Required work
Please copy the lines below, exactly as they are, from the one with "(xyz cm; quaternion" through the one with "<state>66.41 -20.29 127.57", and leave out the pictures.

[Items listed in a dataset]
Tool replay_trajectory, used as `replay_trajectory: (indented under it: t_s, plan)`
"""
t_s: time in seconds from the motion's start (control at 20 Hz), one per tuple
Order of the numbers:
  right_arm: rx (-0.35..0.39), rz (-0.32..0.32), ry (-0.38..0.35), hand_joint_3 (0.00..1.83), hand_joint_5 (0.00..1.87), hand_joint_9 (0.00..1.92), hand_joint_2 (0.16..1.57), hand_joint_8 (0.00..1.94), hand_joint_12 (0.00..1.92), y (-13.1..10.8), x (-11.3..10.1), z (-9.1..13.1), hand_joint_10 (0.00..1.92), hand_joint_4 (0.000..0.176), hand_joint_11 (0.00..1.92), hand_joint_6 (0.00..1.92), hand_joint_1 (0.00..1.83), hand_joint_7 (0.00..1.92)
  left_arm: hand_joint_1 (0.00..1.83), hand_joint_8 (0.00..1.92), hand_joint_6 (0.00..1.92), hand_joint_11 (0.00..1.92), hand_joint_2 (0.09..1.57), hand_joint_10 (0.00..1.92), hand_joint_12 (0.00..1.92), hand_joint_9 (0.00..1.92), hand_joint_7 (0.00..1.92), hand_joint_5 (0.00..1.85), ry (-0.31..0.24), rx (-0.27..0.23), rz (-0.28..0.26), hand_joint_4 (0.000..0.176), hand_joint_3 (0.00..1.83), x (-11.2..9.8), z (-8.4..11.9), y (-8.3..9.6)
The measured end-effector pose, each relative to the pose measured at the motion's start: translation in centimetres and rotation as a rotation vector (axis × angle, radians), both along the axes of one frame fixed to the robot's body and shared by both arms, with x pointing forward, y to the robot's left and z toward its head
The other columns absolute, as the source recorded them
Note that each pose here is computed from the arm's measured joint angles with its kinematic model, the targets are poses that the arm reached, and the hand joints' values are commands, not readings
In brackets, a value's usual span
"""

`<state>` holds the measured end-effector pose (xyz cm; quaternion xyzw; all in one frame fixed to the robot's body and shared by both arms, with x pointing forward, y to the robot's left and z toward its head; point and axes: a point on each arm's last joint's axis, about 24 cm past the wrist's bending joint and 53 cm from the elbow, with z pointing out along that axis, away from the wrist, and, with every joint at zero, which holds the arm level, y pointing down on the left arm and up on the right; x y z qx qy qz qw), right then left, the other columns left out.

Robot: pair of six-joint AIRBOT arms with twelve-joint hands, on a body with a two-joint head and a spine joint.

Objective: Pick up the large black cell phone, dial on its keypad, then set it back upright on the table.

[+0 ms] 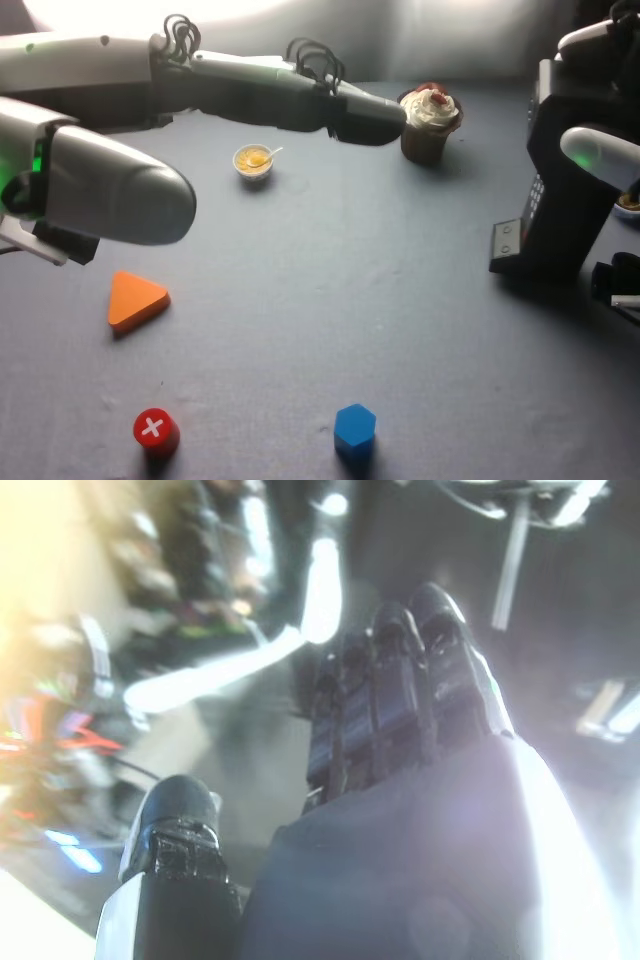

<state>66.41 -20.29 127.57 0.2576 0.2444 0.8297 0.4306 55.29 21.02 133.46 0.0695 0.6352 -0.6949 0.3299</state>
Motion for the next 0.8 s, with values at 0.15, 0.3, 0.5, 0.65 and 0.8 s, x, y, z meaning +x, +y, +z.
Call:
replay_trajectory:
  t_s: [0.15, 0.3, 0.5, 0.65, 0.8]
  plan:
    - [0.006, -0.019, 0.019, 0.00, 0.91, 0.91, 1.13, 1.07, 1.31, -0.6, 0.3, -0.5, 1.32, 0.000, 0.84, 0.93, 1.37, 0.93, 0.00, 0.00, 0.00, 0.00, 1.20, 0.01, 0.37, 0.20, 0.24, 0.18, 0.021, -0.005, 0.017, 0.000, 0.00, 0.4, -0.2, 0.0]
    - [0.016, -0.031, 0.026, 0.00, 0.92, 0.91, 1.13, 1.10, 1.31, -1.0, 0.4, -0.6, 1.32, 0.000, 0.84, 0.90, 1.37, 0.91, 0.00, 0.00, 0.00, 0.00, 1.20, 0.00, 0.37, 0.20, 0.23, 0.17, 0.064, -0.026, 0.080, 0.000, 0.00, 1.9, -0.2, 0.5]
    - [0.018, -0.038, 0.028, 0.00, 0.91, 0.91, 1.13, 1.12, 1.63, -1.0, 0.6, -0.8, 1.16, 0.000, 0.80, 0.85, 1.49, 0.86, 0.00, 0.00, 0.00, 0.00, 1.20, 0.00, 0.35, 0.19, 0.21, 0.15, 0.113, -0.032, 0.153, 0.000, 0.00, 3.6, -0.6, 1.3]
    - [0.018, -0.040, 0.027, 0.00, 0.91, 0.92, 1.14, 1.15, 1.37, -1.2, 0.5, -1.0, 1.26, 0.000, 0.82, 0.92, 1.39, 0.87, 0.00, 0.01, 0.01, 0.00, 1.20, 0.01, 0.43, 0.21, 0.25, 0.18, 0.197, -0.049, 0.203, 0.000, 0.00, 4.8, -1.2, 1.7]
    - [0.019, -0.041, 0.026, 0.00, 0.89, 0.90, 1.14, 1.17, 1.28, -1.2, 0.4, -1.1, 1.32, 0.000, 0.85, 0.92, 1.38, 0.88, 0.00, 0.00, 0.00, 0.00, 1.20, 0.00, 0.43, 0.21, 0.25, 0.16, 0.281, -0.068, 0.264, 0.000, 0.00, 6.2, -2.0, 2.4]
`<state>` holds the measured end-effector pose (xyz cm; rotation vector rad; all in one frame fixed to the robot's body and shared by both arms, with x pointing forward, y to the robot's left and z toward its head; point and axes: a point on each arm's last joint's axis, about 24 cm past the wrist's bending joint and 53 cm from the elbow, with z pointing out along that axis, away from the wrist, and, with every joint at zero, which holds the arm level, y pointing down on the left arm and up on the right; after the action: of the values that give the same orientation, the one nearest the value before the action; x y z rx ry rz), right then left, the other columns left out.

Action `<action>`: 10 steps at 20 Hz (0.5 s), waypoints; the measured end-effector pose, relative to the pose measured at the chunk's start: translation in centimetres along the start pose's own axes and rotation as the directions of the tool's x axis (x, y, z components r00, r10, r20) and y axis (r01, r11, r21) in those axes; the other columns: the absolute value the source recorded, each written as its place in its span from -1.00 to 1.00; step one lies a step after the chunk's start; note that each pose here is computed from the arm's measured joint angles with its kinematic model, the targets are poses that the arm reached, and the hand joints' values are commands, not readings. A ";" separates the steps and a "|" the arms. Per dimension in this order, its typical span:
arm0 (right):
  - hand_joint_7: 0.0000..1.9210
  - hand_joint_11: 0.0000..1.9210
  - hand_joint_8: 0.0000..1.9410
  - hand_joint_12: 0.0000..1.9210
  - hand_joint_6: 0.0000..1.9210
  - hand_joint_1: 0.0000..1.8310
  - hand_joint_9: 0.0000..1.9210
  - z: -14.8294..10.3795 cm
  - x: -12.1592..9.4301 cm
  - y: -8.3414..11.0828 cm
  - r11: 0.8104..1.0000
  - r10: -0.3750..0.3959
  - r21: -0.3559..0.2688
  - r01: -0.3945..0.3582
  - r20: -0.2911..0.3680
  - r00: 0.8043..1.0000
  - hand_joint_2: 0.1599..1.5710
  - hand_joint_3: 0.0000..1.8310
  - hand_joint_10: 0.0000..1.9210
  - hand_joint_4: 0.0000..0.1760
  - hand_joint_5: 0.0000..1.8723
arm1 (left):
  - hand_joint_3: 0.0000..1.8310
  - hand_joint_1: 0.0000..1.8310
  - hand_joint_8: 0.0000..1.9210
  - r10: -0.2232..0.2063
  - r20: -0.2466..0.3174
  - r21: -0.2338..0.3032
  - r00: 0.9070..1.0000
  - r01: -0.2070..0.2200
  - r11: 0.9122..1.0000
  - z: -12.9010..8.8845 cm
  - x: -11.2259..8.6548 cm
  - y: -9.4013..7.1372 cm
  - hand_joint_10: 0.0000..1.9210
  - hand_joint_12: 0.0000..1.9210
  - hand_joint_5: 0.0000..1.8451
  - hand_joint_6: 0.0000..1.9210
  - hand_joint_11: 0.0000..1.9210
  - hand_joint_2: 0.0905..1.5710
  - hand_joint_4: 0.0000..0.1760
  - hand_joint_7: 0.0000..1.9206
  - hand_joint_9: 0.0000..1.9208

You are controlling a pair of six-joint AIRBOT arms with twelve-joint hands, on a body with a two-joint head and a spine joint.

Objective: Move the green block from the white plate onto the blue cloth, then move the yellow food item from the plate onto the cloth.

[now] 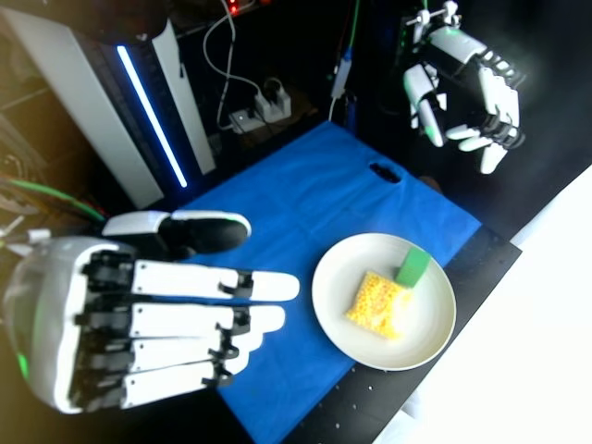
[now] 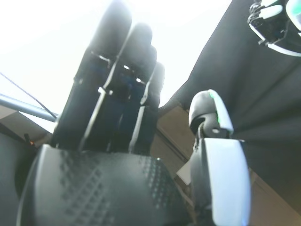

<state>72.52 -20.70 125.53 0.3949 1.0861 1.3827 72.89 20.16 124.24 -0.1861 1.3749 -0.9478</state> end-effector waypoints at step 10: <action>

Problem solution
`<state>` holds the measured end-effector pose (xyz cm; quaternion xyzw; all in one frame fixed to the robot's body and shared by both arms, with x pointing forward, y to the robot's left and z toward its head; point and axes: a point on each arm's last joint's axis, about 24 cm past the wrist's bending joint and 53 cm from the elbow, with z pointing out along that axis, away from the wrist, and, with every joint at zero, which holds the arm level, y pointing down on the left arm and up on the right; x y z qx qy qz qw), right then left, the other columns left out.

Robot: pair of six-joint AIRBOT arms with twelve-joint hands, on a body with a two-joint head and a spine joint.

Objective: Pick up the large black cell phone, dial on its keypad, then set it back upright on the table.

[+0 ms] 

<state>66.41 -20.29 127.57 0.2576 0.2444 0.8297 0.4306 55.29 21.02 133.46 0.0695 0.6352 -0.6949 0.3299</state>

No further output is required for this answer.